WHAT TO DO.
Only the lines from the one containing "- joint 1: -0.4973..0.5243" through the one containing "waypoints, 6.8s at" should be printed, exactly as they appear below, with both ends included.

Excerpts from a dataset:
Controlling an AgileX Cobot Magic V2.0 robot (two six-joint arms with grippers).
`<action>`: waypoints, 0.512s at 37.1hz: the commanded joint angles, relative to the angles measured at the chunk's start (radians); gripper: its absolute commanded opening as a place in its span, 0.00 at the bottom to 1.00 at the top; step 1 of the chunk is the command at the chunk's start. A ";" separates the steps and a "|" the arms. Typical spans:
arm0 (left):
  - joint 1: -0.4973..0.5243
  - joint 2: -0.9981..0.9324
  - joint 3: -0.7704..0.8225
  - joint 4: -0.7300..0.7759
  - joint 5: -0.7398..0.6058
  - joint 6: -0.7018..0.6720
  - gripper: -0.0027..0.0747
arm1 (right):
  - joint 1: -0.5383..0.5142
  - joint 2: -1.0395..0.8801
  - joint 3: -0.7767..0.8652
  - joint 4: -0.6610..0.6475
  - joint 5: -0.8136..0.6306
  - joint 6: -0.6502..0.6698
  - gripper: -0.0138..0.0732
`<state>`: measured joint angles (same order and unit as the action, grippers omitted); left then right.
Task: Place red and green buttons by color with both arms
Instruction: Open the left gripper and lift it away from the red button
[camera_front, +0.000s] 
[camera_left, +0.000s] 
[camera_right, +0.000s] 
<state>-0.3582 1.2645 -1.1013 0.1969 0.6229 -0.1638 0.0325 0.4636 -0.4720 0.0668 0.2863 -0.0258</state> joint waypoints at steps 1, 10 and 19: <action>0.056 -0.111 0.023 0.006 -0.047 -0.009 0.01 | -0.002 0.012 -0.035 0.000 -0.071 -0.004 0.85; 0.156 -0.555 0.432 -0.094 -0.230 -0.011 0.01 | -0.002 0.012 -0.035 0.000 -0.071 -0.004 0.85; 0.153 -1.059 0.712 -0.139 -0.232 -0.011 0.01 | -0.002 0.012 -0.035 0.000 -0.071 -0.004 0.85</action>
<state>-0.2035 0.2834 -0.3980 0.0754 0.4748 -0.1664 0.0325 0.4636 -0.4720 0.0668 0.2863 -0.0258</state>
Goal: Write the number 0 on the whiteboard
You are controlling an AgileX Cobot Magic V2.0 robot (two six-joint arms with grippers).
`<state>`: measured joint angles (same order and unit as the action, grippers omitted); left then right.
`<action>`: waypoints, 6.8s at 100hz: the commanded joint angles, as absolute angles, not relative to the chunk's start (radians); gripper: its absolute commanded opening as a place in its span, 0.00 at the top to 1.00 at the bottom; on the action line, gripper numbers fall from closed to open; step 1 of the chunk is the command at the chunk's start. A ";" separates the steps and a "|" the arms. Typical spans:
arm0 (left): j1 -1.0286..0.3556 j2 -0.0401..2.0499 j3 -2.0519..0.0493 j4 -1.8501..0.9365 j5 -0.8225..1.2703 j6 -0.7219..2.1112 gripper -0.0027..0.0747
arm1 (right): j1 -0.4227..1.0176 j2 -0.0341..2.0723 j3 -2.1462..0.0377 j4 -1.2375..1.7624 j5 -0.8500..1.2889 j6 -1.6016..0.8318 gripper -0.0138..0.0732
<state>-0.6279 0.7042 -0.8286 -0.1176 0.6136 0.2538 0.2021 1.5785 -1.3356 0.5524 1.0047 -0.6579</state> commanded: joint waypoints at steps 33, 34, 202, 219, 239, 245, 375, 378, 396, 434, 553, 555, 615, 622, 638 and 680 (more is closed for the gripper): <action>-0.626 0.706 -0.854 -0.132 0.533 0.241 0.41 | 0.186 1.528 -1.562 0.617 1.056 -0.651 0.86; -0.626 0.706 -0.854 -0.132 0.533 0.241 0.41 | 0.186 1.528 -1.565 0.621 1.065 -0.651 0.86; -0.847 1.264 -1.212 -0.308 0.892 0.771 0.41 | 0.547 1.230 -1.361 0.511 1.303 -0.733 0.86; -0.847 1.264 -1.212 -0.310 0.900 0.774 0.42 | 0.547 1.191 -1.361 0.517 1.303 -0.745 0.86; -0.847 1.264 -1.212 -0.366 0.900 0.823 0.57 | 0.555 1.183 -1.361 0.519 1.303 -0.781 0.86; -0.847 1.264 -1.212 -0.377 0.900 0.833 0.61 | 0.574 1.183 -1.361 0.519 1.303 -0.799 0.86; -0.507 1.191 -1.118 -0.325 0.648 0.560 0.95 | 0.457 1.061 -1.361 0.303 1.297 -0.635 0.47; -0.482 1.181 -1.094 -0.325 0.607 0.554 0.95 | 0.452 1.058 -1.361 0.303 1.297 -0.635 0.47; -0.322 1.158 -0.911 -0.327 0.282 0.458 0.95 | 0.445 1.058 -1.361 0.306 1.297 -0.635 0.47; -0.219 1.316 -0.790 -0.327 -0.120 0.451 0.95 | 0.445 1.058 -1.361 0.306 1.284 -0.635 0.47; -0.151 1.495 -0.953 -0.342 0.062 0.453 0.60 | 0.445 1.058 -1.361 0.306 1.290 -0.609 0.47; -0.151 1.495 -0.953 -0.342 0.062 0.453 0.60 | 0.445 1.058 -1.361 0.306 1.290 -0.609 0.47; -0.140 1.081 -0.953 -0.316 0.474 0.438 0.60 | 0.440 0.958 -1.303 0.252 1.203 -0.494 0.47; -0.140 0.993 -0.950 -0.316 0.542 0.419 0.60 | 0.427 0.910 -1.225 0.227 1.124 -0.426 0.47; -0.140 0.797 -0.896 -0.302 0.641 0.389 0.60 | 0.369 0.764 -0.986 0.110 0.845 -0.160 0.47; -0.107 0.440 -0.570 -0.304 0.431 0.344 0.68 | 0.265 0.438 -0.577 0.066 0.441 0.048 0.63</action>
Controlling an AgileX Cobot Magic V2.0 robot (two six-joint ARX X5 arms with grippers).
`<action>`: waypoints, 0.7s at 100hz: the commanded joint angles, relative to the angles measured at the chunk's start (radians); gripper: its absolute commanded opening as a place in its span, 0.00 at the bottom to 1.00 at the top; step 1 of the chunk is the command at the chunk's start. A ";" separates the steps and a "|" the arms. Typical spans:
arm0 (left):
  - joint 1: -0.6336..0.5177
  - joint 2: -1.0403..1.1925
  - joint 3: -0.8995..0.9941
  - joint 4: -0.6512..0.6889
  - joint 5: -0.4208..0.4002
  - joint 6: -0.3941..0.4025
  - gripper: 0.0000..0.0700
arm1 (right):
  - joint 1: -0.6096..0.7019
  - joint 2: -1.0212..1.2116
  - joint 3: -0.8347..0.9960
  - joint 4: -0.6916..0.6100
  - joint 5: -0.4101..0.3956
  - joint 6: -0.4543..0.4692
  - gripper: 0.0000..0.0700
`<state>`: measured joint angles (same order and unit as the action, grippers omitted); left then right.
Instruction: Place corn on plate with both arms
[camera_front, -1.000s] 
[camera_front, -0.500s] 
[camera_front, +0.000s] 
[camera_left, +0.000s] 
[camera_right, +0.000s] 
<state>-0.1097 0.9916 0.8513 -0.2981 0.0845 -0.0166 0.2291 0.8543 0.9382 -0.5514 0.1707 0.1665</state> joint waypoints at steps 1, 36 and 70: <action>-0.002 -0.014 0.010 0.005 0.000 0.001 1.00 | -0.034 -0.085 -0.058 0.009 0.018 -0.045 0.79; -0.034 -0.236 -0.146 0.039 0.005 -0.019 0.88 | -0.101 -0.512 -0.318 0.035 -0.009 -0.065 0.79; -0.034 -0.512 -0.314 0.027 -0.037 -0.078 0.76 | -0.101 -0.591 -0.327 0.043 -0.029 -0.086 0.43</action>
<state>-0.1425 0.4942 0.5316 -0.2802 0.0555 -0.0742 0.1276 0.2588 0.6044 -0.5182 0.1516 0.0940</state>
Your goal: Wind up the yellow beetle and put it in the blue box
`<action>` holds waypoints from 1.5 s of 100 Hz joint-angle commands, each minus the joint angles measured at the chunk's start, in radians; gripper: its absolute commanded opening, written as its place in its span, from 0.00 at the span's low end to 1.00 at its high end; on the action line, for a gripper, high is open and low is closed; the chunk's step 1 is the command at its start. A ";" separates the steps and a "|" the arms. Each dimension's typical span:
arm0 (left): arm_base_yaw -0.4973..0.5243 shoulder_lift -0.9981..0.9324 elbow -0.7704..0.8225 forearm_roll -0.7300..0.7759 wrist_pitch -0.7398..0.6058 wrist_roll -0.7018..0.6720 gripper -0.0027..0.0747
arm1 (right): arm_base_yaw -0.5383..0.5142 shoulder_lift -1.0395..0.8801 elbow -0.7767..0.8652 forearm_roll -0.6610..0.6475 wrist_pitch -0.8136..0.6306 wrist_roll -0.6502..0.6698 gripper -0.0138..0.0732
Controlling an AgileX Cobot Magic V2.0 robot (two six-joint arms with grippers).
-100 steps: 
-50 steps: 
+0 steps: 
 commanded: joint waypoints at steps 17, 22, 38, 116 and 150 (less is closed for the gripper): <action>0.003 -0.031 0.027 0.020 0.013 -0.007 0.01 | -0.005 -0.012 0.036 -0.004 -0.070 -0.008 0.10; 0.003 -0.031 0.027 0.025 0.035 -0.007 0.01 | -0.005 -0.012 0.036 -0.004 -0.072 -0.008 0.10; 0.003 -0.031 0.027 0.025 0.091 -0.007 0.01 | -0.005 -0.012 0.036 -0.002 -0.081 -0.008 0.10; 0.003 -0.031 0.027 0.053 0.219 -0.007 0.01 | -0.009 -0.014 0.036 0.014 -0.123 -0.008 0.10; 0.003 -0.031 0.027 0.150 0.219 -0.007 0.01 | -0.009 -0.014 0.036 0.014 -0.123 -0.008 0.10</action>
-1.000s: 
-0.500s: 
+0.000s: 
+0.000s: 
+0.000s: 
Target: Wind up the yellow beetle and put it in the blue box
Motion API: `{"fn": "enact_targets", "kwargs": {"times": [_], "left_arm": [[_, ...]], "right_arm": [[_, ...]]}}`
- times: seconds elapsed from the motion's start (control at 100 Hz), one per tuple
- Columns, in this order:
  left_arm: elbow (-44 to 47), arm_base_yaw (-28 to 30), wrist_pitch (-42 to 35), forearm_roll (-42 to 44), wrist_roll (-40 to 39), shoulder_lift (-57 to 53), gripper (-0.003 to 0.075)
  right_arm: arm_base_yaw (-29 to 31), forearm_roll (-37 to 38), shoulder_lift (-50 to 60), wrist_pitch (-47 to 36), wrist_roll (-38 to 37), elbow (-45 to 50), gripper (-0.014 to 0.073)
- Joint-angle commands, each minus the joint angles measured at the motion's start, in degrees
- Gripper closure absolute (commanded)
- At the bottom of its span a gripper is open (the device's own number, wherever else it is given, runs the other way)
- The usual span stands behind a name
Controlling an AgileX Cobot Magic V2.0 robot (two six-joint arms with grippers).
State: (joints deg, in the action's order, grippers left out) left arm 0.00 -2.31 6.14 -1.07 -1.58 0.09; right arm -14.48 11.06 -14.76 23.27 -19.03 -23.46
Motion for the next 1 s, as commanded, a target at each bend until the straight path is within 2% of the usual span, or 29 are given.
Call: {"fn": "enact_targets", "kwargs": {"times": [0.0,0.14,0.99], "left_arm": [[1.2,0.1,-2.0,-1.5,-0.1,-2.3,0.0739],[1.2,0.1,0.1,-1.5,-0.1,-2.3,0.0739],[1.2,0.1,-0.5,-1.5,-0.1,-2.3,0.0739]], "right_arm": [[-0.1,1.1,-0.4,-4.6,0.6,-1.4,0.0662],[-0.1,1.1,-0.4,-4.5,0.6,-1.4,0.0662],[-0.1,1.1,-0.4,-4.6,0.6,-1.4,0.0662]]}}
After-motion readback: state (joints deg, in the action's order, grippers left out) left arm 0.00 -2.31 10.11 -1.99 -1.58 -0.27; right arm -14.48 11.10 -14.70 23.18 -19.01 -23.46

ANSWER SECTION.
  - joint 1: -0.4973..0.5243
  - joint 2: -0.9981..0.9324
  - joint 3: -0.7704..0.8225
  - joint 4: -0.7300..0.7759
  - joint 5: -0.7398..0.6058
  - joint 6: -0.7018..0.6720
  - gripper: -0.0027..0.0747
arm1 (right):
  - joint 1: -0.5383..0.5142
  - joint 2: -1.0395..0.8801
  - joint 3: -0.7767..0.8652
  - joint 4: -0.6610..0.6475
  - joint 5: -0.8136..0.6306
  - joint 6: -0.6502..0.6698
  - gripper: -0.0138..0.0732
`<state>`: measured joint angles (same order and unit as the action, grippers omitted); left then right.
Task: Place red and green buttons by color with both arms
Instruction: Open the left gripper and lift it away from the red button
[camera_front, +0.000s] 
[camera_left, +0.000s] 
[camera_right, +0.000s] 
<state>-0.3582 1.2645 -1.1013 0.1969 0.6229 -0.1638 0.0325 0.4636 -0.4720 0.0668 0.2863 -0.0258</state> joint waypoints at steps 1, 10 and 19: <action>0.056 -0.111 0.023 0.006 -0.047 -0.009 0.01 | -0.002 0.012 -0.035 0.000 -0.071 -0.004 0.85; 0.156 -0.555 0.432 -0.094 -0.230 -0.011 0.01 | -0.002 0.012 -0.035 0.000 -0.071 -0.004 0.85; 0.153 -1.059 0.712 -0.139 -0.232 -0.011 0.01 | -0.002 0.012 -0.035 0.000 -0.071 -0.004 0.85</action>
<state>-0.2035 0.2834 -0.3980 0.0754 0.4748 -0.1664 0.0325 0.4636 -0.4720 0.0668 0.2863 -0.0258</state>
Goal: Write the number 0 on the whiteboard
You are controlling an AgileX Cobot Magic V2.0 robot (two six-joint arms with grippers).
`<state>`: measured joint angles (same order and unit as the action, grippers omitted); left then right.
`<action>`: waypoints, 6.8s at 100hz: the commanded joint angles, as absolute angles, not relative to the chunk's start (radians); gripper: its absolute commanded opening as a place in its span, 0.00 at the top to 1.00 at the bottom; on the action line, gripper numbers fall from closed to open; step 1 of the chunk is the command at the chunk's start. A ";" separates the steps and a "|" the arms. Typical spans:

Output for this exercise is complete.